Factors that increase the risk of drowsiness include: simultaneous reception of sedatives, sleep disorders, concomitant use of medications that increase pramipexole plasma (eg, cimetidine). Before the appointment mirapex physician should determine the presence of these risk factors. In the course of treatment is necessary to monitor the patient’s condition to identify the tendency to drowsiness.
If severe daytime sleepiness or episodes of falling asleep suddenly appears against the background of daily wakefulness, which require the active intervention mirapex should be abolished. In the case of the need for continued therapy should be to reduce the dose of the drug and to recommend to the patient to refrain from driving and other potentially hazardous activities.
The therapy mirapex incidence of hypotension, as a rule, did not increase as compared to placebo.
Elderly patients (65 years and older) Dosage adjustment mirapex.
Since pramipexole excreted by the kidneys, patients with kidney disease may require adjustment of the dose.
Effects on ability to drive vehicles and management mechanisms
The patient should refrain from driving and other potentially hazardous activities until such time as there is no established character of the influence of the drug on the ability to focus and speed of psychomotor reactions.
Use in Pediatrics
Safety and effectiveness of mirapex in children has not been established.
Pregnancy and lactation
Perhaps if the effect of therapy outweighs the potential risk to the fetus (adequate and well-controlled studies on the use during pregnancy has not been performed).

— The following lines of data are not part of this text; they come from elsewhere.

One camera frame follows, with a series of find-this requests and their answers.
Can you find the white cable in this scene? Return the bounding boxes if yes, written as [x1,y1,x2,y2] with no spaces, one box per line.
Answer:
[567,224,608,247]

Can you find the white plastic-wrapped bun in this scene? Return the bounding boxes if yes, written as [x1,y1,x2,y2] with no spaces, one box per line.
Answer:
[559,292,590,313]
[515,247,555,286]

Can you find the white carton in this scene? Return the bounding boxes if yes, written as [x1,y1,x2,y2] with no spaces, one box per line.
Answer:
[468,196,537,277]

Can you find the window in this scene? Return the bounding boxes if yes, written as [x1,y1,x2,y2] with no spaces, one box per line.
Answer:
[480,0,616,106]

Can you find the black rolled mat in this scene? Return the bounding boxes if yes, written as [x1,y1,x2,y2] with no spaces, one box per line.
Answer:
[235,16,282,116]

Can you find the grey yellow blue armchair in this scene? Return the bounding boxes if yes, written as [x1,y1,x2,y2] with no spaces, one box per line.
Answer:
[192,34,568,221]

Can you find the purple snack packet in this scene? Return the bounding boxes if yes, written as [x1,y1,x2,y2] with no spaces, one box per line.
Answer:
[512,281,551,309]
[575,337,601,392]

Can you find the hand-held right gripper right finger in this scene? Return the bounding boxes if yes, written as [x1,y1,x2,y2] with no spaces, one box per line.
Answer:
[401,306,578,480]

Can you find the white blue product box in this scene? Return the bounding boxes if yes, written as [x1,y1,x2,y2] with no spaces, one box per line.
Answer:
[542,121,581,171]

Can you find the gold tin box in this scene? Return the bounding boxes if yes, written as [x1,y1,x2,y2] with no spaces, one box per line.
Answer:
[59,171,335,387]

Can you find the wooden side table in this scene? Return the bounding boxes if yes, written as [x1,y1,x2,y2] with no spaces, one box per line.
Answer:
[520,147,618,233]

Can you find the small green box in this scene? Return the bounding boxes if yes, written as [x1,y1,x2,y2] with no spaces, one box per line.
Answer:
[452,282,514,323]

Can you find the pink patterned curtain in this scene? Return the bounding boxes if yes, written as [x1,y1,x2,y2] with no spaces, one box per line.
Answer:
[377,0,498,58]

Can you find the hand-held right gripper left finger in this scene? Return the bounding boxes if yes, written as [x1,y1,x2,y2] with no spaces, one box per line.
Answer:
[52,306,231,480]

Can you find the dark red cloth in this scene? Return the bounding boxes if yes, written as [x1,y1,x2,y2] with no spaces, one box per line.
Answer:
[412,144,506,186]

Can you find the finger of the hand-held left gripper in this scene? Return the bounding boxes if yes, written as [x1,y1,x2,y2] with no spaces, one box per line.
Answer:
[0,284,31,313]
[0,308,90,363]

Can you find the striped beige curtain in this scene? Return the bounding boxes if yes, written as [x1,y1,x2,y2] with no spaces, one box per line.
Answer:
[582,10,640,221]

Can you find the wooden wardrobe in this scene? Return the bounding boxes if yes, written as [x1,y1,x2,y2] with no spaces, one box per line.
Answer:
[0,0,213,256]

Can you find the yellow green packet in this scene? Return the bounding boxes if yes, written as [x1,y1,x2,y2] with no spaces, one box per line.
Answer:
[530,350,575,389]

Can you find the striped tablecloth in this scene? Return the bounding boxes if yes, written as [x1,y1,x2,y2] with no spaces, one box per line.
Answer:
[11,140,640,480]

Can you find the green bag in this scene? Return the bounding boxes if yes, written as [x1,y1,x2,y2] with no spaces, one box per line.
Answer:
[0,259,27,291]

Category effects on the fetus by FDA – C.
At the time of treatment should stop breastfeeding (data on the penetration of breast milk in humans are not available).
Symptoms have not been established. Clinical experience with large overdose mirapex absent. One patient with a 10 year history of schizophrenia received 11 mg / day of pramipexole over 2 days; it is 2-3 times more than the recommended daily dose protocol.

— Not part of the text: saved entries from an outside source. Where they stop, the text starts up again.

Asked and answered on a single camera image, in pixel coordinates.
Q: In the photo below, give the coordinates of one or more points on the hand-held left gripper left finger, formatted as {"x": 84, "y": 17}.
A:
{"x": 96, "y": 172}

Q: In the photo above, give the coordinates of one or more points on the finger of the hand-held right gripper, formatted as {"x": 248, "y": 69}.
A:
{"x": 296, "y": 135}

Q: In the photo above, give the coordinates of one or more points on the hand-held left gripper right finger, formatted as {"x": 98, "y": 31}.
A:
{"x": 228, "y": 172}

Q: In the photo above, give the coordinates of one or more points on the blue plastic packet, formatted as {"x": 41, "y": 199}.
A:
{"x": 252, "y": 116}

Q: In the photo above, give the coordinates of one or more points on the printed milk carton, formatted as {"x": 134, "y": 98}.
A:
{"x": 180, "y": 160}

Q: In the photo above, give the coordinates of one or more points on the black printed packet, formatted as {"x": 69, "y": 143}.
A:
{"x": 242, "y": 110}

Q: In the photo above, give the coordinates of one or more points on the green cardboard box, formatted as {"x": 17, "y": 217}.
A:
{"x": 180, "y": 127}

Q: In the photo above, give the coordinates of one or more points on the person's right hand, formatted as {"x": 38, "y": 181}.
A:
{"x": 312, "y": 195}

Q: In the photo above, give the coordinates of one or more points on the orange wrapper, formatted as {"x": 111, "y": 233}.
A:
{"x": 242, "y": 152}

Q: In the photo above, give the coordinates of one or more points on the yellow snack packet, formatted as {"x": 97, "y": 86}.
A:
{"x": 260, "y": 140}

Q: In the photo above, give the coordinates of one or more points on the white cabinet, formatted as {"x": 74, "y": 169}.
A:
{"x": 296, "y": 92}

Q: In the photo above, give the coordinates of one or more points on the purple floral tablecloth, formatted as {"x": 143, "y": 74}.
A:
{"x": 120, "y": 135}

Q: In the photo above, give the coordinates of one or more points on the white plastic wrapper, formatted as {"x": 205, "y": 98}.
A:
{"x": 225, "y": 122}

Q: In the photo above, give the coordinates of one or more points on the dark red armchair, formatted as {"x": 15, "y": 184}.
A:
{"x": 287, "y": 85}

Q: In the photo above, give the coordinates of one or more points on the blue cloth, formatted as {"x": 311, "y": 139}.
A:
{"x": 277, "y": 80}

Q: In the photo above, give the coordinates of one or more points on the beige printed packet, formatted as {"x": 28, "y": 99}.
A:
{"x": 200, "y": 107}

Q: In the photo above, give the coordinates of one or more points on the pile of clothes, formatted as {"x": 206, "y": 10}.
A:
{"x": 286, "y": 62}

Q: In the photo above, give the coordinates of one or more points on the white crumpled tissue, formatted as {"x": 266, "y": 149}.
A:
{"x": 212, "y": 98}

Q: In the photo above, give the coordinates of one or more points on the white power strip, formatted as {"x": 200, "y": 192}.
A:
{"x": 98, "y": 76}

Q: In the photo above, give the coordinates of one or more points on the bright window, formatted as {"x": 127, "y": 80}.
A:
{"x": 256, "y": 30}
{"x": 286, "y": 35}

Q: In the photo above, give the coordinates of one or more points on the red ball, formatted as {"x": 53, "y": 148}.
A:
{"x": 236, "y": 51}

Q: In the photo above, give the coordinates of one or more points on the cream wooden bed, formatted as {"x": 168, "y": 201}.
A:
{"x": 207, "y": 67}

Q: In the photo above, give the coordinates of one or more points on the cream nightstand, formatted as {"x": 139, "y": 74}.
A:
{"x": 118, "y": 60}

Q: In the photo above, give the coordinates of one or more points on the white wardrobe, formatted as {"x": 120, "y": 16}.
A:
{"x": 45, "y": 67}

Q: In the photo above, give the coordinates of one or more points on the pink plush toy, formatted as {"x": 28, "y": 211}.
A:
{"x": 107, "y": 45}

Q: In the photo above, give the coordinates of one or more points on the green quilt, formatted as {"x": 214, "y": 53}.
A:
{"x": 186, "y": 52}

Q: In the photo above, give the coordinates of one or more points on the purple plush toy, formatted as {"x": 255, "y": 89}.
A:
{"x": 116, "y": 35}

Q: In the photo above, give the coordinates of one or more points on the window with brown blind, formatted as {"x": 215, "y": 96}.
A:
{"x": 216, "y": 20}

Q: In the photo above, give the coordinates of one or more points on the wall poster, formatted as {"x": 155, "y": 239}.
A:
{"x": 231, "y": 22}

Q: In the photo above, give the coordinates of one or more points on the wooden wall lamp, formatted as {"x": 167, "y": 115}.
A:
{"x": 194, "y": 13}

Adverse effects due to the increased dose was noted. Blood pressure remained stable, although the heart rate increased to 100-120 beats / min.

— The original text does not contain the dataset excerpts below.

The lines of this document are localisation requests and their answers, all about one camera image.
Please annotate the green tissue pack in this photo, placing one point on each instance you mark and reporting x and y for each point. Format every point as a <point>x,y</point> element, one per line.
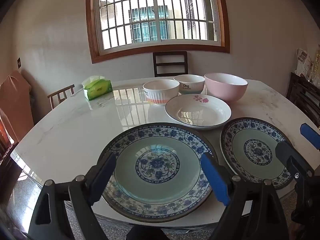
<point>98,88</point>

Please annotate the white bowl with blue band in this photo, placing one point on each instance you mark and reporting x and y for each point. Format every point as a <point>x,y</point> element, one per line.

Treatment: Antidote pramipexole unknown.
When the symptoms of CNS stimulation may be used neuroleptics – phenothiazine derivatives or butyrophenone, but the effectiveness of these drugs in the elimination of effects mirapex overdose was not evaluated.
In the treatment of an overdose may require maintenance therapy, gastric lavage, application means for rehydration and detoxification, monitoring ECG.